Ça me fait drôle de lire ce premier post. Mon Dieu que je me sentais exactement comme toi!
À mon arrivée à
New Delhi, à 20h, j'ai regardé les dizaines de personnes avec des noms sur des pancartes qui attendaient à la sortie en espérant voir mon nom, mais faut croire que mon hôtel pourtant réservée à oubliée de venir me chercher! Un gentil indien m'a prêté son cellulaire pour que je les apelle, ma chambre est là, mais ils refusent d'envoyer quelqu'un me chercher. Ils me disent de prendre un taxi. Première épreuve...
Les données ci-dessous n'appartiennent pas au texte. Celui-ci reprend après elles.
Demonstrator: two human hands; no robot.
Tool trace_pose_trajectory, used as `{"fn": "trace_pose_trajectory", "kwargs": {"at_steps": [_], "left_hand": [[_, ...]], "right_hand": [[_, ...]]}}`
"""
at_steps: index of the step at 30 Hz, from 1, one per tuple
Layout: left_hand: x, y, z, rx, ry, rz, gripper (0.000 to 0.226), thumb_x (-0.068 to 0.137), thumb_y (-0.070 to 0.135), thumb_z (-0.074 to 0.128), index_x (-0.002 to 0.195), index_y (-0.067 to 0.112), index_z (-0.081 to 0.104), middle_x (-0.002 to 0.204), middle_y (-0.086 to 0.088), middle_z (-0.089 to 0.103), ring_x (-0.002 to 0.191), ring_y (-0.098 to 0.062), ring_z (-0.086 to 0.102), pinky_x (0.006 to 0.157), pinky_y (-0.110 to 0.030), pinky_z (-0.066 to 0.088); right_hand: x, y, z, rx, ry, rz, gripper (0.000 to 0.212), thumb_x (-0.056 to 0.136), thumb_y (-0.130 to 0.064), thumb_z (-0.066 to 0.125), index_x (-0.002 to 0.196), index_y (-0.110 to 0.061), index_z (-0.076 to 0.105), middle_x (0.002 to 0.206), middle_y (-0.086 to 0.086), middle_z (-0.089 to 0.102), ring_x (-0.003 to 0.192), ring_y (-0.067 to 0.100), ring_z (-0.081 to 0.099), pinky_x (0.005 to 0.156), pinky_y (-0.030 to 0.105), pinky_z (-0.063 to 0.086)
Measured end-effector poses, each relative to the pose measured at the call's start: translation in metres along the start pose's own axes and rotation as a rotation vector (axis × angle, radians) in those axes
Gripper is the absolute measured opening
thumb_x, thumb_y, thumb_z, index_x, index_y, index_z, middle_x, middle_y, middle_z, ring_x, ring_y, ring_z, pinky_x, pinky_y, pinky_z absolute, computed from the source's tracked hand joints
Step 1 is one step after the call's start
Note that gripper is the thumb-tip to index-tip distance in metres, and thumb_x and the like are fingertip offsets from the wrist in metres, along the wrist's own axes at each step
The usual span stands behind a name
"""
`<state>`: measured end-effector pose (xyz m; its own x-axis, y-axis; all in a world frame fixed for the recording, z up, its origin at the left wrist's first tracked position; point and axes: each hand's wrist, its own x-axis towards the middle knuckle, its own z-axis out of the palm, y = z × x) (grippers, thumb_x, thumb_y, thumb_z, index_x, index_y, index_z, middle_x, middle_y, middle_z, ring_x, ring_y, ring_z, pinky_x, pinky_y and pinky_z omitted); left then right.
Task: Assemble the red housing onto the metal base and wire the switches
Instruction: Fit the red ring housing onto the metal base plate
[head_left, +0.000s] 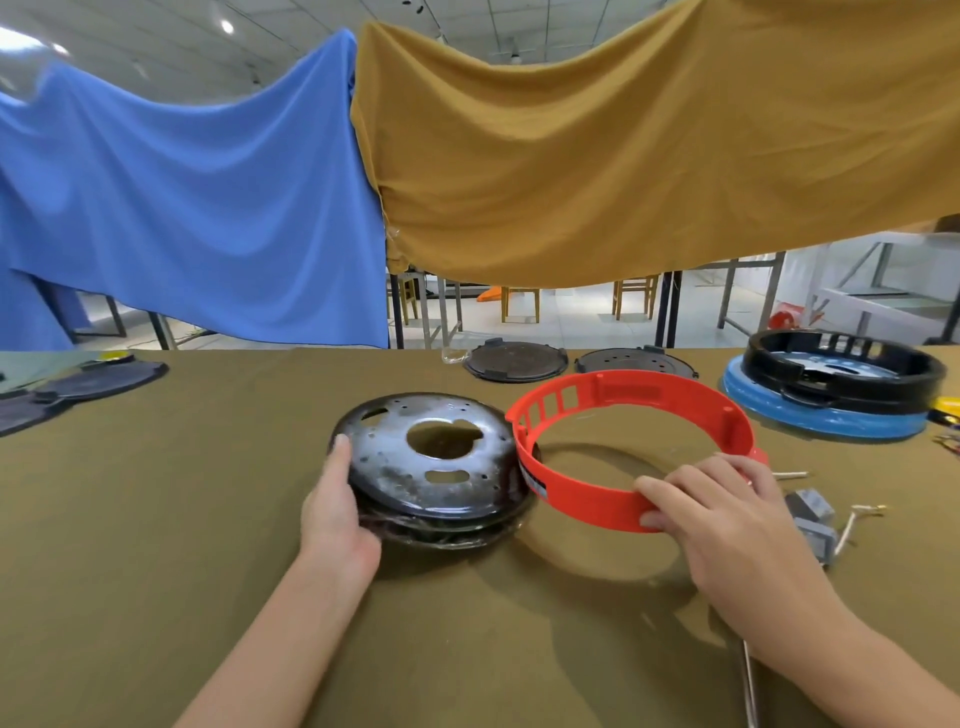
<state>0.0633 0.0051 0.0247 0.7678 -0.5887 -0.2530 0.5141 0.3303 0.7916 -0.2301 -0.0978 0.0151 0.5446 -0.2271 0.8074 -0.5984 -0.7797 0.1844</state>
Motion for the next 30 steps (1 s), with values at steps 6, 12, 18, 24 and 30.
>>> {"fn": "trace_pose_trajectory", "kwargs": {"at_steps": [6, 12, 18, 24, 30], "left_hand": [[0.003, -0.015, 0.000, 0.497, -0.109, 0.017, 0.045, 0.090, 0.030, 0.069, 0.124, 0.003, 0.056, 0.112, -0.012, 0.071, 0.097, -0.025, 0.070, 0.075, -0.039, 0.059], [-0.001, -0.017, -0.001, 1.093, 0.050, 0.272, 0.056, 0.084, 0.059, 0.062, 0.105, 0.008, 0.058, 0.107, -0.010, 0.063, 0.098, -0.030, 0.062, 0.090, -0.047, 0.052], [-0.008, -0.018, -0.001, 1.365, 0.058, 0.346, 0.058, 0.086, 0.060, 0.057, 0.107, 0.006, 0.060, 0.115, -0.016, 0.057, 0.112, -0.037, 0.051, 0.098, -0.043, 0.044], [-0.009, -0.022, 0.000, 1.372, 0.024, 0.438, 0.053, 0.090, 0.051, 0.057, 0.118, 0.006, 0.060, 0.117, -0.012, 0.044, 0.124, -0.033, 0.040, 0.106, -0.036, 0.033], [-0.017, -0.024, 0.004, 1.226, -0.088, 0.659, 0.044, 0.093, 0.041, 0.058, 0.131, 0.019, 0.055, 0.113, 0.002, 0.038, 0.112, -0.019, 0.034, 0.103, -0.032, 0.030]], "right_hand": [[0.000, -0.006, -0.001, -0.014, -0.019, -0.002, 0.014, 0.078, -0.010, 0.080, 0.091, -0.011, 0.075, 0.078, 0.002, 0.068, 0.073, 0.029, 0.064, 0.082, 0.051, 0.051], [0.001, -0.007, -0.002, 0.011, 0.003, -0.035, 0.012, 0.091, -0.019, 0.065, 0.090, -0.013, 0.075, 0.078, 0.000, 0.067, 0.073, 0.025, 0.064, 0.088, 0.044, 0.046], [0.004, -0.010, -0.005, 0.151, 0.011, -0.024, 0.031, 0.091, -0.026, 0.051, 0.092, -0.008, 0.075, 0.081, 0.002, 0.069, 0.076, 0.025, 0.065, 0.082, 0.047, 0.053], [0.006, -0.013, -0.007, 0.591, 0.050, 0.220, 0.009, 0.090, -0.015, 0.063, 0.098, -0.016, 0.067, 0.088, -0.010, 0.062, 0.086, 0.007, 0.055, 0.084, 0.016, 0.042], [0.020, -0.014, -0.017, 1.213, 0.225, 0.792, 0.019, 0.091, -0.010, 0.060, 0.095, -0.025, 0.070, 0.084, 0.001, 0.075, 0.076, 0.014, 0.069, 0.068, 0.020, 0.055]]}}
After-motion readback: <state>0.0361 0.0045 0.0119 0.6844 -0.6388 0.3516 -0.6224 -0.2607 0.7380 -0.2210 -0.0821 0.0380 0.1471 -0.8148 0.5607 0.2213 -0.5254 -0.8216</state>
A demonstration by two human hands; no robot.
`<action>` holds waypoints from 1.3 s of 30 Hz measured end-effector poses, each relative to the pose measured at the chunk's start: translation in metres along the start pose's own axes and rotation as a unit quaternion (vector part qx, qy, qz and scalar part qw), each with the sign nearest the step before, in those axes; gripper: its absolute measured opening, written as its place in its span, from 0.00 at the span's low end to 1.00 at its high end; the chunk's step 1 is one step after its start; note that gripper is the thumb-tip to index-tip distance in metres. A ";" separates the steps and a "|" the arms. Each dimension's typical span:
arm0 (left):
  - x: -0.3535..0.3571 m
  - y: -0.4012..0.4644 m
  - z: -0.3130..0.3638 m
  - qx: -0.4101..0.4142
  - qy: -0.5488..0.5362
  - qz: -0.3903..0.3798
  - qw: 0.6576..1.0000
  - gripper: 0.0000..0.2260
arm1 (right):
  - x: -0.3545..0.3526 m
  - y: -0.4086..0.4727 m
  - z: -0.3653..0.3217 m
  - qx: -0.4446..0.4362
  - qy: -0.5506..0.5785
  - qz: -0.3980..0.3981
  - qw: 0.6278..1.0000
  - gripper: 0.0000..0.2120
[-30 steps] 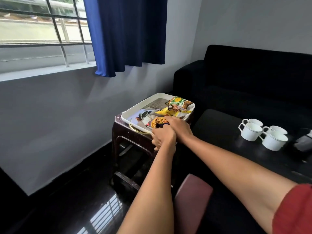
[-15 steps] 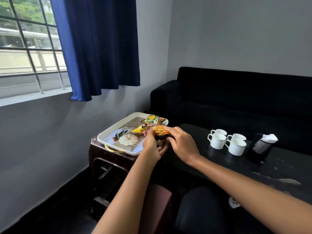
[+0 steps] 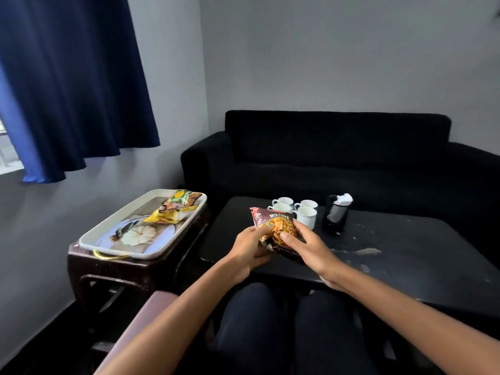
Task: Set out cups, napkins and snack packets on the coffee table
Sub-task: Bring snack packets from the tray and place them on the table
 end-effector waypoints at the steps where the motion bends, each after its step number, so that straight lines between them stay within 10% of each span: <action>1: 0.007 0.000 -0.002 0.002 0.017 -0.021 1.000 0.10 | -0.007 -0.003 0.003 0.008 0.020 0.003 1.000 0.31; 23: 0.034 -0.009 -0.020 0.005 0.108 -0.126 0.986 0.15 | -0.051 -0.024 0.030 0.092 0.164 0.065 0.980 0.43; 39: 0.031 -0.014 -0.034 -0.038 0.125 0.023 0.991 0.08 | -0.048 -0.030 0.026 -0.007 0.131 0.117 0.984 0.38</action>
Point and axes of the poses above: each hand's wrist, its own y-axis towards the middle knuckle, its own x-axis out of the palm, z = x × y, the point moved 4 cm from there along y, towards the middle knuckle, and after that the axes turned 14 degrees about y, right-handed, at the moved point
Là, mon taxi qui savais au départ très bien où je devais allée m'a pourtant fait arrêter dans plusieurs offices du tourisme pour demander l'adresse de mon hotel (indiquée sur mon relevé ET sur la map de mon lonely), mais il manquait le numero d'édifice....yeah, right! Faut croire que du haut de mes 21 ans, toute seule, j'étais plus que vulnérable en pleine noirceur dans cette première journée en pays asiatique!!!
Dans les offices du tourisme, on me mentionnait toujours que mon hotel était plein (après bien évidemment avoir appelé devant moi), au pire, je viens de leur parler moi-même y'a 10 minutes!!! Aucun moyen de composer moi-même le numero non plus. Je crois que c'est encore pire se faire avoir quand on le sait...
Plus on chiale, plus ils essayent de nous faire sentir mal. Voyons donc, on essaye de t'aider nous...ahhh quels menteurs!
Finalement ils m'ont fait changé de taxi a 2 reprises et envoyé dans 3 offices du tourisme différents avant d'accepter de m'ammener a main bazaar. Et là, vers minuit, le chauffeur de taxi me pointe la rue, où des gens dorment par terre et des chiens urlent, en me disant voilà je ne peux pas aller plus loin, ton hotel est 1km par là! Bien sûr que ça donne envie d'y aller!!
Il m'a gentiment conduit dans un hotel à 80$ US la nuit, non mais quelle aimabilité ces indiens!
Tout ça pour dire que cette nuit là, roulée en boule dans mon lit en pleurant, je me demandais bien ce que je faisais là!
Les premières journées sont difficiles, certes, on se fait harceler plus que notre dose! Des moments de panique comme ceux-là, j'en ai une quantité phénoménale en banque mais je suis restée, je me demande encore comment j'ai fait!
Reste que 3 semaines plus tard, quand je devais quitter pour le
Népal je n'en avais plus envie. Je repensais aux gens vraiment gentils que j'ai pu rencontrer au hasard, dans des trains surtout (qui ne travaillaient TOUS pas dans le tourisme).
L'
inde, il faut l'apprivoiser et c'est toute une épreuve de patience!!!